海洋冒険家・白石康次郎を駆り立てる、世界一過酷なヨットレース『ヴァンデ・グローブ』とは?
4年に一度開催され、完走率6割足らずと、世界一過酷といわれるヨットレース『ヴァンデ・グローブ』。このレースにアジアから唯一参加し、完走を果たしたのが海洋冒険家の白石康次郎さんだ。並の精神力では戦えない世界で、何が白石さんを搔き立てるのか。
取材・文/黒田創 撮影/北尾渉
初出『Tarzan』No.810・2021年5月13日発売
無寄港、無補給のヨットレース。
4年に一度開催され、完走率6割足らずと、世界一過酷といわれるヨットレース『ヴァンデ・グローブ』。

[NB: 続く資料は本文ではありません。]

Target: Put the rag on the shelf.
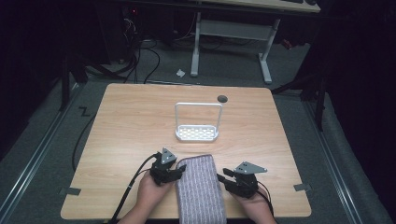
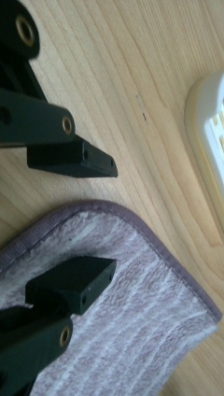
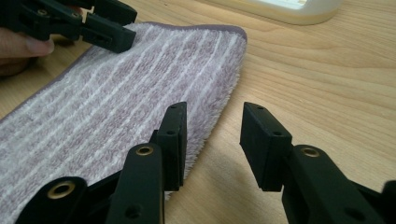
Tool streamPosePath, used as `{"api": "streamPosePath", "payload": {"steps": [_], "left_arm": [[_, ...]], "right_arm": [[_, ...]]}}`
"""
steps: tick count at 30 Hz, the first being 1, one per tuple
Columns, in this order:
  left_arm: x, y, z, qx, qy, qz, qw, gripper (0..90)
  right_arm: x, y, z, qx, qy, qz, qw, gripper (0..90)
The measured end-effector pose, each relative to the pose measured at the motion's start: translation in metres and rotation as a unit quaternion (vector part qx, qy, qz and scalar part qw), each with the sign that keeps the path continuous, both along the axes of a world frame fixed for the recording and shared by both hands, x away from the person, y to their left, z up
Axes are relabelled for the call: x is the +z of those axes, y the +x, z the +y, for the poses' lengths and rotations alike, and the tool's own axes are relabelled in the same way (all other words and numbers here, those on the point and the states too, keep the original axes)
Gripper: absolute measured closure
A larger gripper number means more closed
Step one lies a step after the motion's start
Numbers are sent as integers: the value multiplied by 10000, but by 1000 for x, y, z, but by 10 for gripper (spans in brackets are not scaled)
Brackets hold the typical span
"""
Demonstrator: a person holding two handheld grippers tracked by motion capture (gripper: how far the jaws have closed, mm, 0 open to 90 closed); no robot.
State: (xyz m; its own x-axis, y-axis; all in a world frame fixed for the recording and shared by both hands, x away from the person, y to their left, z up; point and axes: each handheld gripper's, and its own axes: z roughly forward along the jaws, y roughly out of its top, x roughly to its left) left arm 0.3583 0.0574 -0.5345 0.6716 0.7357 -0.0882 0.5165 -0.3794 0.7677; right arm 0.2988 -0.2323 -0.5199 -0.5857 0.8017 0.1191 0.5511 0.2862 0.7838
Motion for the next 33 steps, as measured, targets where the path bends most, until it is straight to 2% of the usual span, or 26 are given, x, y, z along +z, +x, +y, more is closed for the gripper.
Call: {"api": "streamPosePath", "payload": {"steps": [3,5,8,9,11,12,13,14,16,17,18,19,20,22,23,24,25,27,28,29,30,31,32,33], "left_arm": [[0,-3,0,-11,-243,154,9996,596],[-1,-4,2,-46,-412,270,9988,602],[-1,-4,4,26,-491,321,9983,545],[-1,-5,7,-7,-669,287,9973,502],[0,-7,8,-16,-720,228,9971,476],[0,-7,8,-16,-720,228,9971,465],[-1,-5,7,-25,-655,331,9973,465],[-1,-6,3,-82,-517,330,9981,474],[-1,-6,2,-103,-441,281,9986,546],[-1,-8,-2,-113,-276,172,9994,594],[-1,-8,-2,-113,-276,172,9994,639],[-1,-9,-2,-130,-265,172,9994,639],[-1,-8,-2,-138,-283,196,9993,715],[-1,-7,0,-141,-372,283,9988,733],[-1,-5,2,-142,-480,385,9980,760],[-2,-5,3,-123,-539,436,9975,769],[-2,-5,3,-123,-539,436,9975,776],[-2,-4,7,-89,-613,512,9968,782],[-2,-4,8,-71,-651,536,9964,793],[-2,-4,9,-58,-646,547,9964,793],[-2,-7,6,-107,-459,372,9982,797],[-1,-9,3,-162,-273,216,9993,797],[-1,-9,3,-162,-273,216,9993,796],[0,-14,0,-210,-16,20,9998,795]], "right_arm": [[0,0,0,-58,49,16,10000,591],[0,0,0,-45,49,7,10000,566],[-1,0,0,2,52,43,10000,550],[-2,0,2,46,16,52,10000,541],[-2,0,2,16,-20,32,10000,536],[-2,0,2,16,-20,32,10000,536],[-2,0,2,-12,-14,22,10000,531],[0,-1,2,-67,-54,-18,10000,519],[0,0,3,-68,-102,-43,9999,515],[2,5,9,15,-230,-63,9997,492],[2,5,9,15,-230,-63,9997,492],[4,9,13,35,-244,-21,9997,479],[7,21,22,46,-239,99,9997,465],[7,27,27,26,-291,56,9996,465],[6,39,35,-115,-316,86,9994,460],[4,45,38,-209,-333,127,9991,461],[4,45,38,-209,-333,127,9991,461],[-2,53,43,-374,-510,203,9978,463],[-9,56,47,-388,-569,247,9973,478],[-9,56,47,-388,-569,247,9973,478],[-11,52,49,-350,-526,176,9978,585],[-11,51,50,-297,-498,175,9982,630],[-11,49,52,-288,-535,128,9981,657],[-12,47,54,-277,-544,88,9981,708]]}}
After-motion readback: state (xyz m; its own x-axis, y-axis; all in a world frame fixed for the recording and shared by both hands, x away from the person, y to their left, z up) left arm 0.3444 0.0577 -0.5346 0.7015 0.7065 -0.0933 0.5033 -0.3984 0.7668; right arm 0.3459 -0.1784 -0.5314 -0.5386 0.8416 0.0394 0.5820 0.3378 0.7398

このレースにアジアから唯一参加し、昨年から今年にかけての第9回大会で初の完走(16位)を果たしたのが海洋冒険家の白石康次郎さんだ。
「ヴァンデ・グローブは、フランスではテニス全仏オープンやツール・ド・フランスと同じくらい注目を集めるヨットレースで、僕はこれに出場することを長年の目標にし、実績を積んできました。初めて出場した前回の大会ではマストが折れて途中リタイアしたので、今回は何としてでも完走したかった」
レースはおよそ100日間かけて行われ、フランスから始まり東回りに単独で世界一周する。その間は無寄港、無補給。選手は24時間態勢で船を操らないといけない。
「当然トラブル対応も一人でやります。今回は序盤の7日目にメインセールが破損し、1週間かけて修理してレースを続けました。トラブルを想定して工具を多めに積むとヨットの重量が増すためタイムを争ううえでは不利ですが、今回は完走が目標だったので準備を万全にしました」
一瞬でも気を抜けば死が待つ予測不可能な海の世界。白石さんは94日21時間32分56秒でフィニッシュしたが、その間の睡眠については「1時間も寝られれば御の字ですよ」とこともなげに言う。

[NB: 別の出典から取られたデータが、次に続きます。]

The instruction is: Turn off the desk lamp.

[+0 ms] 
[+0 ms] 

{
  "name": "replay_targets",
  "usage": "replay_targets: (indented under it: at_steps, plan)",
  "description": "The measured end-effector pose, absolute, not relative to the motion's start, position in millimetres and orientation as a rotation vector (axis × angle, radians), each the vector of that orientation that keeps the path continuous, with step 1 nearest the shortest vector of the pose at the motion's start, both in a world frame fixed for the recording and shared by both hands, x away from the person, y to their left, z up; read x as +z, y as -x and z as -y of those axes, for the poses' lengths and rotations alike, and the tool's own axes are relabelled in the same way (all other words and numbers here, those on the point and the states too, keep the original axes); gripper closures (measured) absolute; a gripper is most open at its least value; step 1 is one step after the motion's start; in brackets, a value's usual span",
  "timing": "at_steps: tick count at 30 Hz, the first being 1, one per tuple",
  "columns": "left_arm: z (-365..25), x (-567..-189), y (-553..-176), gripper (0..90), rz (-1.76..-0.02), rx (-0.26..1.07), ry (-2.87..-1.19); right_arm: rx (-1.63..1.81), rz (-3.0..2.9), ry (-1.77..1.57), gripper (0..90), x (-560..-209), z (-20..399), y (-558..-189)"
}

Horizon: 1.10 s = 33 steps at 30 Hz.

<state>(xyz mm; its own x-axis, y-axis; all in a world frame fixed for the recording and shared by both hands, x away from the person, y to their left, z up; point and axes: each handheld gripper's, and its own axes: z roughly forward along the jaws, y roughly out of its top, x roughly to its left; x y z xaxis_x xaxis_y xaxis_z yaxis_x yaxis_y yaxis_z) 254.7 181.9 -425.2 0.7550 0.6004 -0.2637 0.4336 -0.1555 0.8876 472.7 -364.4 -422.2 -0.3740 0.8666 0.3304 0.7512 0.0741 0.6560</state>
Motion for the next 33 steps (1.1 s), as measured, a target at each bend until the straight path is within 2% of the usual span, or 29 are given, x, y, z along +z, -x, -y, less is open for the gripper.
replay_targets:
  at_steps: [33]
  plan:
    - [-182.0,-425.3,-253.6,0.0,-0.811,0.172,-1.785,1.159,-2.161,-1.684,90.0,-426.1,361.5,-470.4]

「基本的に穏やかな海域なんてありませんから(笑)。いまは少し落ち着いているなと思った時だけ、仮眠をとったり食事したりする。
そんな極限状態が長期間続くなかで何とかモチベーションを保てるのは、僕のチャレンジを支え、応援してくれる皆さんやスタッフ、スポンサー、家族の存在があるから。特にトラブルが起こるとみんなの顔が頭に浮かんで“絶対に生きてゴールしよう”という気持ちが湧き上がります」
恐怖心はなく、あるのは好奇心のみ。
並の精神力では戦えない世界。何が白石さんを搔き立てるのか。
「好奇心です。よくヨットで世界一周する動機とか、“怖くないんですか?”なんて聞かれますが、正直恐怖心はなく、あるのは好奇心のみ。
僕は鎌倉生まれで、子供の頃海を見ながらこの先の広い世界を見たい、世界一周したいと夢見て、それだけをずっと追い求めてきた。皆さんもいろんなスポーツが好きだと思うけど、たまたま僕の心を震わせるのが船で世界を旅することだったんです」
夢の実現のため白石さんは水産高校に進学。遠洋漁船に機関士見習いとして長期間乗り込むなかで、10代にして船乗りとしての基礎知識や航海の厳しさなどを叩き込まれる。同じ頃、単独世界一周ヨットレースで優勝した多田雄幸さんに弟子入り。冒険家としての道を切り開いた。
「今まで4回世界一周しましたが、特にヴァンデ・グローブはフランスの国技的なレース。日本人の僕が参加できるのはそれだけ門戸が開かれている証しだし、条件を満たせば何歳になっても挑戦できる。そこに自由と平等の国、フランスらしさが感じられて好きなんですよ」
白石さんは次回2024年大会にも出場を目指している。目標は8位。
「順位を上げるために肉体的鍛錬はもちろん、億単位の資金集め、そして運も不可欠です。いろいろ苦労しても優勝賞金は2500万円。カネや名誉じゃない。やっぱり好奇心の方が勝っちゃうんです(笑)」
白石さんはそうした経験を伝える活動も積極的に行っている。世界を旅して感じたワクワクを次世代にも感じてほしい、その一心で。